[Records from a data source]

+++

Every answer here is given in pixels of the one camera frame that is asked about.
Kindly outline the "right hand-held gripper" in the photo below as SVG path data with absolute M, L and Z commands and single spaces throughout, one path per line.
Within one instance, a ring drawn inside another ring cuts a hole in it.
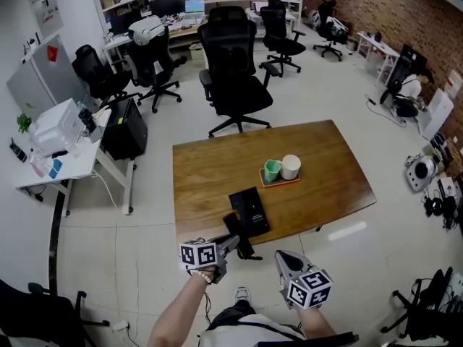
M 333 281 L 324 269 L 296 252 L 277 250 L 275 261 L 282 295 L 289 309 L 318 308 L 330 295 Z

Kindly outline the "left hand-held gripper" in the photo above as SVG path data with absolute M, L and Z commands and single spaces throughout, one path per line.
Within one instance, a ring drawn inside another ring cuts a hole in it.
M 218 284 L 226 274 L 225 257 L 238 244 L 237 234 L 217 236 L 209 241 L 188 241 L 179 245 L 180 262 L 189 275 L 196 273 L 208 284 Z

+++

*Prompt*: Only the lines from the one with "the photo above" through the final line above belong in the answer, each retyped exactly.

*Written reply*:
Kindly outline the "left hand-held gripper" in the photo above as SVG path data with absolute M, L and Z commands and single spaces throughout, one path per line.
Within one instance, a ring drawn inside another ring cuts a hole in it.
M 218 284 L 226 274 L 225 257 L 238 244 L 237 234 L 217 236 L 209 241 L 188 241 L 179 245 L 180 262 L 189 275 L 196 273 L 208 284 Z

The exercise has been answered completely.